NASA’s planetary science program is in trouble. Last month NASA administrator Bill Nelson testified to Congress that the space agency’s Mars Sample Return (MSR) mission urgently needs a quarter-billion-dollar infusion of extra cash—and that even more budget busting may be on the horizon. That’s disturbing news, given the decades-long trend of NASA’s top-priority missions ballooning in cost and wreaking havoc elsewhere in the space agency’s science budget. Already MSR’s “too big to fail” status is impacting other NASA projects, and rumors are flying that more severe effects still lie in store. Seeing this all-too-familiar situation unfolding yet again, some space scientists are raising the alarm in hopes of somehow shoring up vulnerable missions against the coming storm.
“We have a very ambitious planetary program,” says Alan Stern, a planetary scientist at the Southwest Research Institute, who served as associate administrator of NASA’s Science Mission Directorate (SMD) from 2007 to 2008. “But there’s a point at which it becomes overly ambitious to the extent that it’s brittle. It’s not resilient to any failures.”
NASA currently operates planetary science missions across the solar system—orbiting the moon, piloting rovers and a robotic helicopter on Mars, rendezvousing spacecraft with asteroids, studying the atmosphere of Jupiter and even traversing the edges of interstellar space, to cite just a few. But the two largest missions on the horizon—so-called flagships—are MSR, a daring effort to deliver Martian rocks to Earth, and Europa Clipper, a spacecraft eponymously named for the icy, ocean-harboring Jovian moon it will survey for signs of habitability.

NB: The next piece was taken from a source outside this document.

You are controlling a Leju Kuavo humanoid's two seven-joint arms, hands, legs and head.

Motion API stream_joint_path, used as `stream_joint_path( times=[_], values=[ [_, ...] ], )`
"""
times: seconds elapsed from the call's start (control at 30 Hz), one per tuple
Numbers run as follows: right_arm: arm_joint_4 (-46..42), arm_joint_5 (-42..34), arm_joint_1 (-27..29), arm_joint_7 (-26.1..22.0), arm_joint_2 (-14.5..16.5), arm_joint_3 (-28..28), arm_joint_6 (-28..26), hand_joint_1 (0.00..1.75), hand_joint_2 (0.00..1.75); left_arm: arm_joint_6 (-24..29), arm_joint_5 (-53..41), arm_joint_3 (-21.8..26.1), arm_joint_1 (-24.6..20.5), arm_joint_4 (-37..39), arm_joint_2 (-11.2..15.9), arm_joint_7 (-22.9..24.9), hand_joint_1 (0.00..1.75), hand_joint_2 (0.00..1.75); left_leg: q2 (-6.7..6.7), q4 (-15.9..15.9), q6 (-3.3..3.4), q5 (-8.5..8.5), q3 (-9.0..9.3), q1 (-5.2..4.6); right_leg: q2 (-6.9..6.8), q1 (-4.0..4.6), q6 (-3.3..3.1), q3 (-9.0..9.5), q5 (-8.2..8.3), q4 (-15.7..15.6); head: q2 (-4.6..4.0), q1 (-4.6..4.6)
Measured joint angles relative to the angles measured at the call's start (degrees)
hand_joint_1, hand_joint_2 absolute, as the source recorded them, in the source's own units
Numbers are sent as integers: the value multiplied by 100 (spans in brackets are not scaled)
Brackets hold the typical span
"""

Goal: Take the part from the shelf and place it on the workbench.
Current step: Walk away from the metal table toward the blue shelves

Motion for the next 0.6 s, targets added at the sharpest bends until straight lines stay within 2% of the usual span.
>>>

Those missions are not going to be easy, particularly MSR, which many experts equate to multiple flagship missions in one. Already, NASA’s Perseverance Mars rover is collecting samples around its landing site and dropping them in sealed, sterilized tubes for future retrieval. Now NASA and its international partners are solidifying plans for MSR’s next steps. These include fetching the samples, launching them off the surface of Mars, rendezvousing in orbit around Mars with a homeward-bound transport and safely delivering the precious specimens back to Earth in a new fashion that does not risk contamination. None of these feats have been done before, and the margin for error is razor-thin. “It all has to work in a daisy chain,” Stern says. “Every one of those steps will be expensive and cannot fail—or the whole daisy chain falls apart, and you don’t get your samples back.”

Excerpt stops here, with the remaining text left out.